Gaussian splatting (GS) along with its extensions and variants provides outstanding performance in real-time scene rendering while meeting reduced storage demands and computational efficiency. While the selection of 2D images capturing the scene of interest is crucial for the proper initialization and training of GS, hence markedly affecting the rendering performance, prior works rely on passively and typically densely selected 2D images. In contrast, this paper proposes `ActiveInitSplat', a novel framework for active selection of training images for proper initialization and training of GS. ActiveInitSplat relies on density and occupancy criteria of the resultant 3D scene representation from the selected 2D images, to ensure that the latter are captured from diverse viewpoints leading to better scene coverage and that the initialized Gaussian functions are well aligned with the actual 3D structure. Numerical tests on well-known simulated and real environments demonstrate the merits of ActiveInitSplat resulting in significant GS rendering performance improvement over passive GS baselines in both dense- and sparse-view settings, in the widely adopted LPIPS, SSIM, and PSNR metrics.

Paper Structure

This paper contains 14 sections, 7 equations, 5 figures, 6 tables, 1 algorithm.

Figures (5)

  • Figure 1: ActiveInitSplat in a nutshell. In contrast to existing Gaussian splatting (GS) methods that rely on passively (and possibly densely) collected 2D images of the scene of interest (upper part), ActiveInitSplat actively selects informative images to assist the initialization and training of GS (lower part). The active selection mechanism lies on optimizing a (black-box) function quantifying the quality of the resultant 3D point cloud from the selected images via density and occupancy criteria. The collected images are captured from diverse viewpoints, ensuring better scene coverage and facilitating the accurate alignment of the initialized Gaussian functions with the underlying 3D structure.
  • Figure 2: Active viewpoint selection process using Gaussian process-based surrogate modeling for black-box optimization.
  • Figure 3: Visual comparison of ActiveInitSplat with the passive selection counterparts in real-world datasets. For each dataset, we illustrate a single indicative test image where the differences are shown with the annotated yellow dashed boxes. When using ActiveInitSplat, the rendered images are closer to the ground-truth ones.
  • Figure 4: The value of (a) $r_q$ function, (b) LPIPS, (c) SSIM, and (d) PSNR at each iteration of the selection process for all competing methods in the simulated 'office 4' environment replica19arxiv where any viewpoint in the 3D space can be selected at each iteration. After 10 iterations, ActiveInitSplat results in higher quality 3D scene representation compared to baselines, along with superior GS rendering performance.
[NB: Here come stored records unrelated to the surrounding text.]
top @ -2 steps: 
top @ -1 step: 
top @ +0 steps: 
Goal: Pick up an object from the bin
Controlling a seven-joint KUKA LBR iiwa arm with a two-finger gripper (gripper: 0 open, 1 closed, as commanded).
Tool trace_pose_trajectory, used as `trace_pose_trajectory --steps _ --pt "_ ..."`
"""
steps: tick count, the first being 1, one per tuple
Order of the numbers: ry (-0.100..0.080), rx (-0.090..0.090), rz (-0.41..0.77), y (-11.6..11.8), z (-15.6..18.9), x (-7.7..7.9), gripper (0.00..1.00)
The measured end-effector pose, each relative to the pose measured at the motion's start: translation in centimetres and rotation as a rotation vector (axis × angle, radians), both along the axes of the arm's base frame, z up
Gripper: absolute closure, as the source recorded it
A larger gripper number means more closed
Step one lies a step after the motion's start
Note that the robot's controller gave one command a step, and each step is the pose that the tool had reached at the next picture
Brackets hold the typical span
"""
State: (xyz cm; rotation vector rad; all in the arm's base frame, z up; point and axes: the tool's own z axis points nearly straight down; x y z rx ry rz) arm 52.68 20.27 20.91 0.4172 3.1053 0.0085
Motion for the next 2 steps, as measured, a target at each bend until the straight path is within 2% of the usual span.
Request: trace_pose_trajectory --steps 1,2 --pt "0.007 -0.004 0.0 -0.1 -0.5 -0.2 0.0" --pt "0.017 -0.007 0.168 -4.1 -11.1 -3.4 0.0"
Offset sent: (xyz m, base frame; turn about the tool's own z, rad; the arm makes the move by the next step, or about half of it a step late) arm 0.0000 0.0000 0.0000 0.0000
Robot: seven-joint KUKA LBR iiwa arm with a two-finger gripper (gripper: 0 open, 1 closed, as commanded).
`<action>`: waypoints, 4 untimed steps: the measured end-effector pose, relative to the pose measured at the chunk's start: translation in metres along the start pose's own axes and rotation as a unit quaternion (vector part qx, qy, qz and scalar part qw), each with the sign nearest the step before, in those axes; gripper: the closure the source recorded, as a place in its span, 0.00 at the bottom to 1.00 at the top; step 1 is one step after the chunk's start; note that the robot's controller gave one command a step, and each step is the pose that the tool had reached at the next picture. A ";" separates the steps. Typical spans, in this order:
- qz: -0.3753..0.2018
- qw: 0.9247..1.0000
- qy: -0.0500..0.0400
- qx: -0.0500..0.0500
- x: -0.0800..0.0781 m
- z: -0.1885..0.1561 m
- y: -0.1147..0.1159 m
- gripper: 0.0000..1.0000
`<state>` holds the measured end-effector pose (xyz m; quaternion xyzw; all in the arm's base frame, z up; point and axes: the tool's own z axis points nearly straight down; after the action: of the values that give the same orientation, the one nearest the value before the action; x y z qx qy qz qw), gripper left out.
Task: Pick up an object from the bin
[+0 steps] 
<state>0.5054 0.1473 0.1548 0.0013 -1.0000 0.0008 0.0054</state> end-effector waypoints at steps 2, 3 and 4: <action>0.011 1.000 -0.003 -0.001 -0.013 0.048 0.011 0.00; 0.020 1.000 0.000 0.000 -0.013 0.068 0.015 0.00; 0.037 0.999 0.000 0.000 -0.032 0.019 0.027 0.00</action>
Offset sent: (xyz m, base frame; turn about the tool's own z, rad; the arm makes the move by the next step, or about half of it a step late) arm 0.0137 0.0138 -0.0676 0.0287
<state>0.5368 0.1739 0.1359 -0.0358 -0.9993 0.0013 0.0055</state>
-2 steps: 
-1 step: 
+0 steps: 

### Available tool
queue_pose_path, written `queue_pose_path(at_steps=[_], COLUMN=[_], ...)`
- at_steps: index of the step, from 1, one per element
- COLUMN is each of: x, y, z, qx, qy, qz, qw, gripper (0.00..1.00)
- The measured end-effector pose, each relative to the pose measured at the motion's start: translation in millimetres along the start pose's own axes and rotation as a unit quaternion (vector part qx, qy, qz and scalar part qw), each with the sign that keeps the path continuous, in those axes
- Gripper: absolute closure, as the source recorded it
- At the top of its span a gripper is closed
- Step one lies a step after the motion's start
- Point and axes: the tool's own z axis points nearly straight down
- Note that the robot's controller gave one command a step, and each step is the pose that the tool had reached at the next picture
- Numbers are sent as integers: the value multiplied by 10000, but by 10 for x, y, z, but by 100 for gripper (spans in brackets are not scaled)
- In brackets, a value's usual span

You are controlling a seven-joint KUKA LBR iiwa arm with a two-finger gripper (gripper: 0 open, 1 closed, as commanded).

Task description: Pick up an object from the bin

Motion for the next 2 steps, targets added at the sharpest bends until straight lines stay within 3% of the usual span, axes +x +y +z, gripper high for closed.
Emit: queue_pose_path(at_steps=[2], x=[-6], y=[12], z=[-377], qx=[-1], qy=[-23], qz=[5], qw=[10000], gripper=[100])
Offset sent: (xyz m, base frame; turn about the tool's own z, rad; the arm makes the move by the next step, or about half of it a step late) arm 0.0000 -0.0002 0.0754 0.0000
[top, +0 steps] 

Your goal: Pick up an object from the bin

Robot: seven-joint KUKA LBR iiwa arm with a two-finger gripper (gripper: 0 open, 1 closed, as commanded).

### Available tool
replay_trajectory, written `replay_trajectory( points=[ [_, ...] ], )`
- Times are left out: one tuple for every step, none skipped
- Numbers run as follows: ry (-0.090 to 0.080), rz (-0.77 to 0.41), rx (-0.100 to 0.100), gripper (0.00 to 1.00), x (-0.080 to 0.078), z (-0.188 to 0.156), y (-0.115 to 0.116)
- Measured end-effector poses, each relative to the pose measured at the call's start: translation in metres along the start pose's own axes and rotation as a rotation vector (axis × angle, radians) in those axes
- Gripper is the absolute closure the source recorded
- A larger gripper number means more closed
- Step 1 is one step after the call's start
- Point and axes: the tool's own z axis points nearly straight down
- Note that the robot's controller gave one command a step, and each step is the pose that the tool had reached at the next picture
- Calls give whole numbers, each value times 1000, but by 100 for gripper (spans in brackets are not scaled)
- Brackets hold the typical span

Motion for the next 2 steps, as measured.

In addition, ActiveInitSplat converges faster to the desired rendering performance.
  • Figure 5: Visual comparison of ActiveInitSplat with the passive selection counterparts in the real-world drone-test platform on three indicative test (novel) viewpoints. These test views are captured from diverse angles and include not only the building within the sports field but also the broader surroundings, including background buildings, trees, and roads, which are particularly challenging to capture in such a large-scale environment. It is evident that the rendered images from ActiveInitSplat have substantially improved quality compared to the passive counterpart.